The daughter of a Potomac preacher, she sings about victimization -- from destructive
relationships to religious oppression to rape -- and about the need for women to
find their voices. Her first solo album, Little Earthquakes, released in
1992, earned her "best new female artist" in Rolling Stone's Readers Poll. A second album, Under the Pink, will be released this month. Her spring tour includes a stop in Washington. Her first album was a not-so-subtle look at women and society. In "Crucify" she sings, "I've been looking for a savior in these dirty streets / looking for a savior beneath these dirty sheets."
In "Me and a Gun" she sang a cappella, in a whisper, about the night a man
tried to rape her: "It was me and a gun and a man on my back and I sang 'holy
holy' as he buttoned down his pants / You can laugh, it's kind of funny the
things you think times like these / Like I haven't seen Barbados so I must get
out of this."
In her new album, Amos sings of liberation and of taking control.

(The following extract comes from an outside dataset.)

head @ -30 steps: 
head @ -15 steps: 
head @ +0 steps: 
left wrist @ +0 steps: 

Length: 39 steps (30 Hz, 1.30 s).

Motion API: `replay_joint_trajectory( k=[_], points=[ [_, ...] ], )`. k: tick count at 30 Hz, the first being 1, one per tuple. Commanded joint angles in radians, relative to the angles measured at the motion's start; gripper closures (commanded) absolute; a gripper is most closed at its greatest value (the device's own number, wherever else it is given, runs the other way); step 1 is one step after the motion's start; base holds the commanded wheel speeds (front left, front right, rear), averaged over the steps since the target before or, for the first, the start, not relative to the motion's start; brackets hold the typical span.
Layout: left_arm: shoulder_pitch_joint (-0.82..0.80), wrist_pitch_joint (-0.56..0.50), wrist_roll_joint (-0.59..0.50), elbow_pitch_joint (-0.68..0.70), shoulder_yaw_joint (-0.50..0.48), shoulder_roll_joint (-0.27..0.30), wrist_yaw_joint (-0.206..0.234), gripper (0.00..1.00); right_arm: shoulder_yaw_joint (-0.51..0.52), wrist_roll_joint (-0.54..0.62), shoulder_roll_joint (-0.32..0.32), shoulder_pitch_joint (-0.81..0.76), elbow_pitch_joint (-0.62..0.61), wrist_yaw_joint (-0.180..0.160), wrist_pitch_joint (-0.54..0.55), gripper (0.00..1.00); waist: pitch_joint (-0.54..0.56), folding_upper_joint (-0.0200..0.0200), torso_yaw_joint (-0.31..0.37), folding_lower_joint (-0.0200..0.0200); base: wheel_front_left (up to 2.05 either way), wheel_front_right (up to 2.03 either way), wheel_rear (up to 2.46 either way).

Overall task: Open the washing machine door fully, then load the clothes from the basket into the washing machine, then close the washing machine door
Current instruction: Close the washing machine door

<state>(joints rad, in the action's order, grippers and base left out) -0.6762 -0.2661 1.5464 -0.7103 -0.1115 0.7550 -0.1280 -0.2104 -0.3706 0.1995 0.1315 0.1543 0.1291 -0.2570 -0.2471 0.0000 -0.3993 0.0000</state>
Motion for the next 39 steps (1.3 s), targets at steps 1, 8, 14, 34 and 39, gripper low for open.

In the video
for the song "God" she deals with religious rituals. "I
have rats and snakes crawling all over me in the video," she said in an
interview. "The rats are for an East Indian ritual.
The snakes are from the Appalachian Mountains." In the song, she
suggests that the idea of God has been twisted by man. "In
the name of Christianity, we've done some awful, awful things," she
said.
Her father, Edison Amos, is pastor of Potomac United Methodist Church on Falls
Road. The two of them have been through the "ranting and raving" about her
work, she says, and she says he now is supportive. In fact, he is retiring from
the pulpit, partly so he and her mother, Mary Ellen, can spend more time as her
music publishers.
"We love her songs," says Edison Amos. "We don't always agree with everything
she writes and says. But when she writes about God, she writes about how images
of God are so extreme, and that males made the rules of religion and left women
out. Her personal faith is very strong. All Tori is trying to do is get people
to think."
By age 4, Tori -- born Myra Ellen -- was playing the piano, writing songs, and
singing in the church choir. In 1968, at the age of 5, she became the
youngest-ever student at the Peabody Conservatory in Baltimore. At 11, she was
booted out for playing by ear.
Her father arranged for her to play Gershwin four or five nights a week at
hotels and Georgetown piano bars, including Mr. Henry's, where the clientele
was mostly gay. He chaperoned her until she was 15. Mornings, she went off to
Richard Montgomery High in Rockville -- where she was homecoming queen.
Tori Amos now lives in England, where her music first found an audience - and she found room to be good girl and bad. "For years, I felt like different people at a dinner party," she has said about her life before Little Earthquakes. "When you've got the virgin and the whore sitting next to each other, they're likely to judge each other harshly."